A Letter From Sullivan Ballou to his beloved wife Sarah
This letter was written from the battle field of first Bull Run (also known as First Manasas) by Sullivan Ballou to his beloved wife, Sarah. He died before the letter was delivered. At the moment of his death Sarah was awakened by a dove that landed on her bedroom window sill. The bird stayed there until it was startled by a knock on the front door. The knock was the mail man delivering the letter that is posted below.
July the 14th, 1861
My very dear Sarah:
The indications are very strong that we shall move in a few days -
Our movement may be one of a few days duration and full of pleasure -
But, my dear wife, when I know that with my own joys I lay down nearly all of yours, and replace them in this life with cares and sorrows -
I cannot describe to you my feelings on this calm summer night, when two thousand men are sleeping around me, many of them enjoying the last, perhaps, before that of death -
I have sought most closely and diligently, and often in my breast, for a wrong motive in thus hazarding the happiness of those I loved and I could not find one. A pure love of my country and of the principles have often advocated before the people and "the name of honor that I love more than I fear death" have called upon me, and I have obeyed.

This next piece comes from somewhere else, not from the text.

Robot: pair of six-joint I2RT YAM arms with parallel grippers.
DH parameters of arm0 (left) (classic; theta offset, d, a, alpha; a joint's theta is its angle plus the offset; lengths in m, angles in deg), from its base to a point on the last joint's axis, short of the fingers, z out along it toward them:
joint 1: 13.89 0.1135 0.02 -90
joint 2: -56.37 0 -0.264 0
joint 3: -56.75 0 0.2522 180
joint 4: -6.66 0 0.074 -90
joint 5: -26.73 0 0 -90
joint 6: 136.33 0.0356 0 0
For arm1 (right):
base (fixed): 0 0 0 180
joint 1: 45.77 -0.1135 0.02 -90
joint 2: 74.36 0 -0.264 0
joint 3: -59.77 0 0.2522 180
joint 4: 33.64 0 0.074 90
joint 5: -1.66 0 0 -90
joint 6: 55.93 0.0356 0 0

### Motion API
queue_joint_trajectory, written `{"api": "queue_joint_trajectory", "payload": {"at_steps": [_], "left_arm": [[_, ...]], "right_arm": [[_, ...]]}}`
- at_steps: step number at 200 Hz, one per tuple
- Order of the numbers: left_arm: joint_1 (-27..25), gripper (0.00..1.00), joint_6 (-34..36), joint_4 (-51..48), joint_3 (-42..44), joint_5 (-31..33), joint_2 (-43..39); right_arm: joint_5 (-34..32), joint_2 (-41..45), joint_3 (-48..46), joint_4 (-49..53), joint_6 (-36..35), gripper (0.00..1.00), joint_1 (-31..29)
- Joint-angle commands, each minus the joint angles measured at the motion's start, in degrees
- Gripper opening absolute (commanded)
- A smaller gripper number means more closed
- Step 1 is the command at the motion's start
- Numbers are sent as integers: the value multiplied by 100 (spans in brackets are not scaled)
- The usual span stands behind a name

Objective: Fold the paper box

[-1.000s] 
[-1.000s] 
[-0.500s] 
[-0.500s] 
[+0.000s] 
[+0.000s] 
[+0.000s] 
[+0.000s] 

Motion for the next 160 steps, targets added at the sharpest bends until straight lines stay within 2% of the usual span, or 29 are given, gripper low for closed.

Sarah, my love for you is deathless, it seems to bind me to you with mighty cables that nothing but Omnipotence could break; and yet my love of Country comes over me like a strong wind and bears me irresistibly on with all these chains to the battlefield.

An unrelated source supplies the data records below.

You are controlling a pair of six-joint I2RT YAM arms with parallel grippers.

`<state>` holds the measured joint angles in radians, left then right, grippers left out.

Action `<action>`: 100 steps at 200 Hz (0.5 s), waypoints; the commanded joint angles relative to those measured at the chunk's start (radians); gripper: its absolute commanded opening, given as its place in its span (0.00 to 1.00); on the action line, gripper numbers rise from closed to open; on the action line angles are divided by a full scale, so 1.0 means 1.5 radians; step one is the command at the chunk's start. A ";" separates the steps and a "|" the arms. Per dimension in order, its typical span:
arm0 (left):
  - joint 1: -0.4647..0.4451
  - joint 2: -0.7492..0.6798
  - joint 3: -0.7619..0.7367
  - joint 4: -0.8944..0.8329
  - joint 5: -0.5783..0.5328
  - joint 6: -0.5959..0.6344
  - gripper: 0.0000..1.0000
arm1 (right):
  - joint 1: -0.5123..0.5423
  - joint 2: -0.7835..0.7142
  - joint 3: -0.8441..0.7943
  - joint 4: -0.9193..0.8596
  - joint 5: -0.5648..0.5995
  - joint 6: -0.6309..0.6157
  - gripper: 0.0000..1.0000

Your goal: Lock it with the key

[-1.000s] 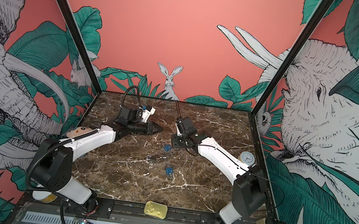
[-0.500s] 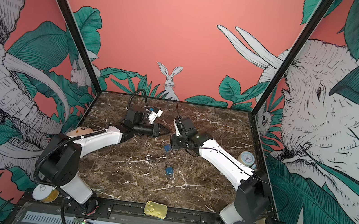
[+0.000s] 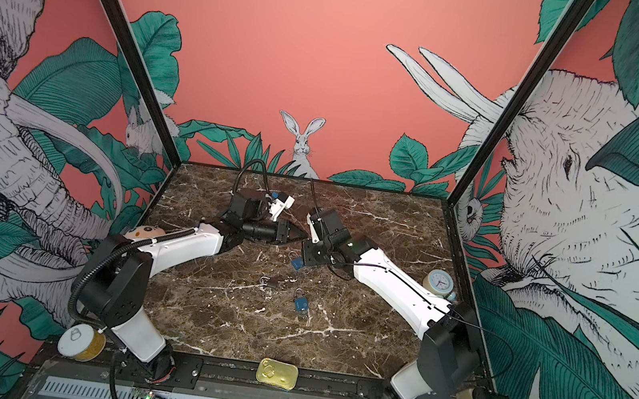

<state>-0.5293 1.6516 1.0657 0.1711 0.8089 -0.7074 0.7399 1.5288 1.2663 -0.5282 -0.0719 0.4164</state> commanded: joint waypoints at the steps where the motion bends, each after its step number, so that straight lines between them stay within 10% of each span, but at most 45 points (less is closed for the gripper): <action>1: -0.007 0.001 0.018 0.016 0.009 -0.001 0.29 | 0.006 -0.019 0.005 0.027 -0.004 0.001 0.22; 100: -0.013 0.003 0.017 0.012 0.011 0.002 0.23 | 0.008 -0.021 0.008 0.036 -0.001 0.004 0.23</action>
<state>-0.5426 1.6577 1.0657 0.1711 0.8089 -0.7094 0.7425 1.5288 1.2663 -0.5125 -0.0719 0.4179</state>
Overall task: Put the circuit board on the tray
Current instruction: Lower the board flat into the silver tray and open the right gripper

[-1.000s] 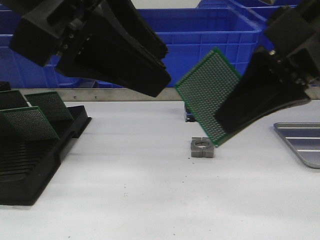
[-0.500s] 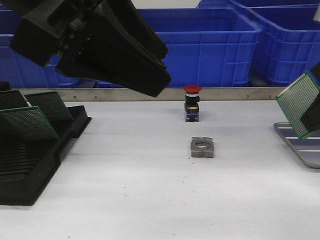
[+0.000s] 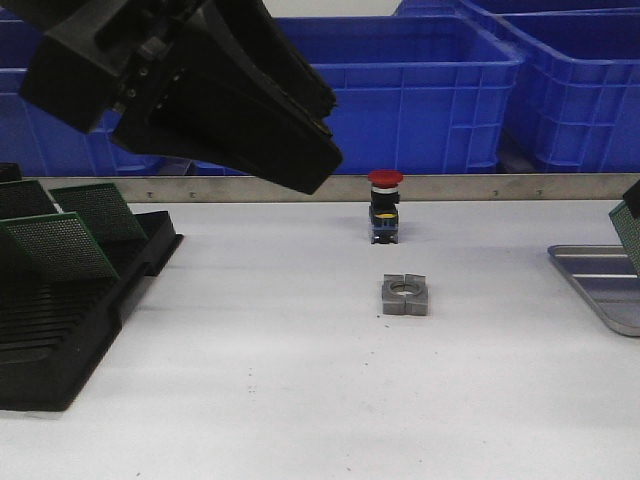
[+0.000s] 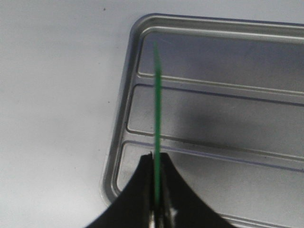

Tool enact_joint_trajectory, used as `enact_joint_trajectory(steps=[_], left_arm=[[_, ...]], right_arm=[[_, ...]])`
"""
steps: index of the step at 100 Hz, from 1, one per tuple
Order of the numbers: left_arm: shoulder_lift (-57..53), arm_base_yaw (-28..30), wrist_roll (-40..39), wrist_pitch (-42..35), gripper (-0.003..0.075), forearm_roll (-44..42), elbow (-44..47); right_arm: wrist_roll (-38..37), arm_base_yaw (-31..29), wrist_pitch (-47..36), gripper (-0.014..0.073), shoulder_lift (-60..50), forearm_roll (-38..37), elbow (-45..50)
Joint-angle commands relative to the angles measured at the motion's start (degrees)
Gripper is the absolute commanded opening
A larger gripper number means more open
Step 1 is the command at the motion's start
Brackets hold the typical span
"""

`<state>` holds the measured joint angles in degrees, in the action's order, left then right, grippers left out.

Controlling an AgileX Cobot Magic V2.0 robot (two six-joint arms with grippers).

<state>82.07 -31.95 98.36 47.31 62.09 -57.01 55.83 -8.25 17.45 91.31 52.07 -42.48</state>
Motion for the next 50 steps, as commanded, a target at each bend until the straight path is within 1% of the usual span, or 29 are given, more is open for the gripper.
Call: enact_joint_trajectory(steps=[1,6,8,12,14,15,16,20,27,34,50], left_arm=[[-1.92,-0.34,-0.26,0.56,0.0465,3.46,-1.72],[-1.92,-0.34,-0.26,0.56,0.0465,3.46,-1.72],[-1.92,-0.34,-0.26,0.56,0.0465,3.46,-1.72],[-1.92,-0.34,-0.26,0.56,0.0465,3.46,-1.72],[-1.92,-0.34,-0.26,0.56,0.0465,3.46,-1.72],[-1.92,-0.34,-0.26,0.56,0.0465,3.46,-1.72],[-1.92,-0.34,-0.26,0.56,0.0465,3.46,-1.72],[-1.92,-0.34,-0.26,0.56,0.0465,3.46,-1.72],[-1.92,-0.34,-0.26,0.56,0.0465,3.46,-1.72],[-1.92,-0.34,-0.26,0.56,0.0465,3.46,-1.72],[-2.68,-0.34,-0.26,-1.41,0.0465,3.2,-1.76]], right_arm=[[-0.04,-0.34,-1.82,-0.0004,-1.82,1.03,-1.65],[-0.04,-0.34,-1.87,0.0083,-1.82,1.03,-1.65],[-0.04,-0.34,-2.1,0.013,-1.82,1.03,-1.65],[-0.04,-0.34,-2.86,0.0239,-1.82,1.03,-1.65],[-0.04,-0.34,-3.21,0.0317,-1.82,1.03,-1.65],[-0.04,-0.34,-3.53,0.0317,-1.82,1.03,-1.65],[-0.04,-0.34,-3.7,0.0356,-1.82,1.03,-1.65],[-0.04,-0.34,-4.94,0.0463,-1.82,1.03,-1.65],[-0.04,-0.34,-7.13,0.0584,-1.95,1.03,-1.65],[0.06,-0.34,-8.83,0.0624,-2.35,1.03,-1.65],[1.57,-0.34,-10.22,0.0621,-4.89,0.97,-1.65]])
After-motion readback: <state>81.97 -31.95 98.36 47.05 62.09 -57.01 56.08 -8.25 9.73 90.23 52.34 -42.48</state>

The memories of the blissful moments I have spent with you come creeping over me, and I feel most gratified to God and to you that I have enjoyed them so long.
And hard it is for me to give them up and burn to ashes the hopes of future years, when God willing, we might still have lived and loved together and seen our sons grow up to honorable manhood around us. I have, I know, but few and small claims upon Divine Providence, but something whispers to me -
Forgive my many faults, and the many pains I have caused you. How thoughtless and foolish I have oftentimes been! How gladly would I wash out with my tears every little spot upon your happiness, and struggle with all the misfortune of this world, to shield you and my children from harm.

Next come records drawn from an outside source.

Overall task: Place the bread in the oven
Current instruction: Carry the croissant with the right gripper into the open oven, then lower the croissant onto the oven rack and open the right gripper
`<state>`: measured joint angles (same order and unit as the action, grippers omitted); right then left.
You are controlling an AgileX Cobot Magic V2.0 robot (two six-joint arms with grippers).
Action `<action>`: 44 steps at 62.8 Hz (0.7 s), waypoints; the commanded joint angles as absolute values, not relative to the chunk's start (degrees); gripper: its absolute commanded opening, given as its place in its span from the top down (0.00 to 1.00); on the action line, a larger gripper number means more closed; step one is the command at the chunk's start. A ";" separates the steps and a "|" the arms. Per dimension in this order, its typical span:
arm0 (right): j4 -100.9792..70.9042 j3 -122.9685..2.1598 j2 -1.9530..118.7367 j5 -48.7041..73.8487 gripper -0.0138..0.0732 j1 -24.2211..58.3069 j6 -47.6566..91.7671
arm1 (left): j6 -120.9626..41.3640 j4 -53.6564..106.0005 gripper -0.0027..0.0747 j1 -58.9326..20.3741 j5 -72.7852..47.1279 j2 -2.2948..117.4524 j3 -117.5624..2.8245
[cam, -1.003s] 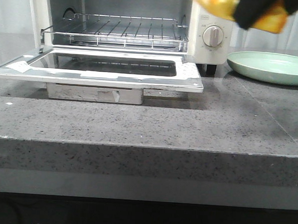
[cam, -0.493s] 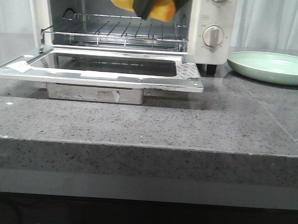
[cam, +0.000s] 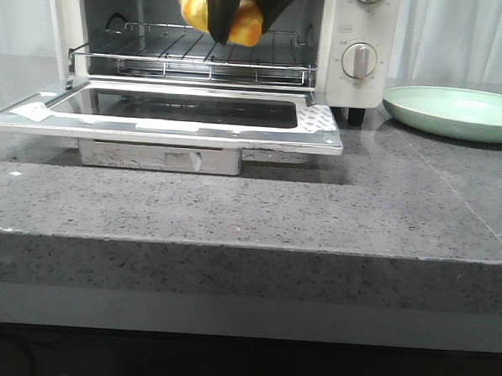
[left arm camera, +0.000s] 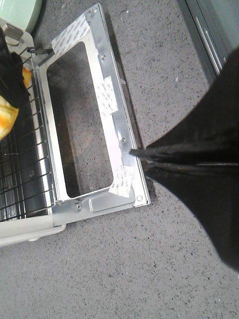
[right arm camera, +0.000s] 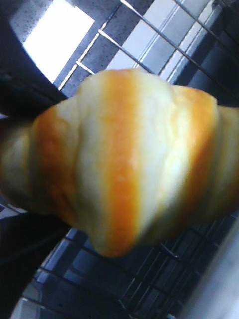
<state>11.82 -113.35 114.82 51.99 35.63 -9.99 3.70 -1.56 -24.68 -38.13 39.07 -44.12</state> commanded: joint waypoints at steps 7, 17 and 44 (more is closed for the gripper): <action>13.54 -116.33 112.96 50.11 0.36 35.55 -11.32 | 4.17 -1.12 0.99 -24.51 -34.02 38.99 -45.67; 13.49 -116.51 112.77 50.78 0.22 35.55 -11.74 | 4.17 -1.12 0.99 -24.51 -34.02 38.99 -45.67; 12.15 -111.40 104.86 53.50 0.22 35.55 -11.74 | 4.17 -1.12 0.99 -24.51 -34.02 38.99 -45.67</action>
<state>11.46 -112.68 111.20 56.74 35.63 -11.67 3.70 -1.56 -24.68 -38.13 39.07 -44.12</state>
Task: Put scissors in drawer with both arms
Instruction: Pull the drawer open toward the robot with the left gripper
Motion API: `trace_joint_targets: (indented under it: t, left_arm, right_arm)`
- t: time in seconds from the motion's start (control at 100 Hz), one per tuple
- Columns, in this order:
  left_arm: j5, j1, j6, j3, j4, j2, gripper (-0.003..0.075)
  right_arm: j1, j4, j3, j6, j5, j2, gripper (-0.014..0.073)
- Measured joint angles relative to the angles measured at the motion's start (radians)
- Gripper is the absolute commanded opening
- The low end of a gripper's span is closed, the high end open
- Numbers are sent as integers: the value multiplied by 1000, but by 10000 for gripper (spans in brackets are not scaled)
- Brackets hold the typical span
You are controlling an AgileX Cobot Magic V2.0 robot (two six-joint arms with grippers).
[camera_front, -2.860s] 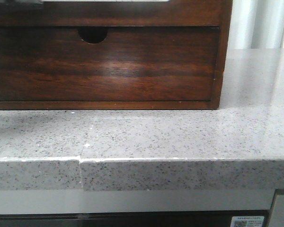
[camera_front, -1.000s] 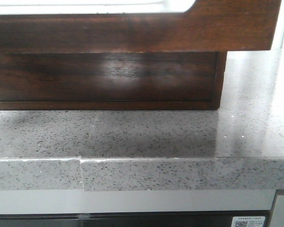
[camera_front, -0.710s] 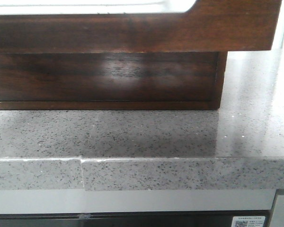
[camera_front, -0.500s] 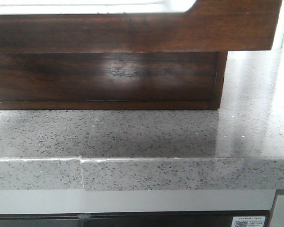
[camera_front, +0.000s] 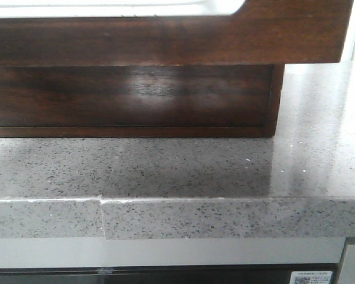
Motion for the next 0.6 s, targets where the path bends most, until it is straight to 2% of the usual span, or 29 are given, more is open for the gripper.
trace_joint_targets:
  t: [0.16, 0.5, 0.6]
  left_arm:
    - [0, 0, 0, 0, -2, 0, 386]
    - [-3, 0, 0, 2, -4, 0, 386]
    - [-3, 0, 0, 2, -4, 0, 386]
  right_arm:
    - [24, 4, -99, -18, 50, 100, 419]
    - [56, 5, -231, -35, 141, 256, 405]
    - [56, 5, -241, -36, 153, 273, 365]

But I cannot. I must watch you from the spirit land and hover near you, while you buffet the storms with your precious little freight, and wait with sad patience till we meet to part no more.
But, O Sarah! If the dead can come back to this earth and flit unseen around those they loved, I shall always be near you; in the garish day and in the darkest night -
Sarah, do not mourn me dead; think I am gone and wait for thee, for we shall meet again.
As for my little boys, they will grow as I have done, and never know a father's love and care. Little Willie is too young to remember me long, and my blue eyed Edgar will keep my frolics with him among the dimmest memories of his childhood. Sarah, I have unlimited confidence in your maternal care and your development of their characters. Tell my two mothers his and hers I call God's blessing upon them. O Sarah, I wait for you there! Come to me, and lead thither my children.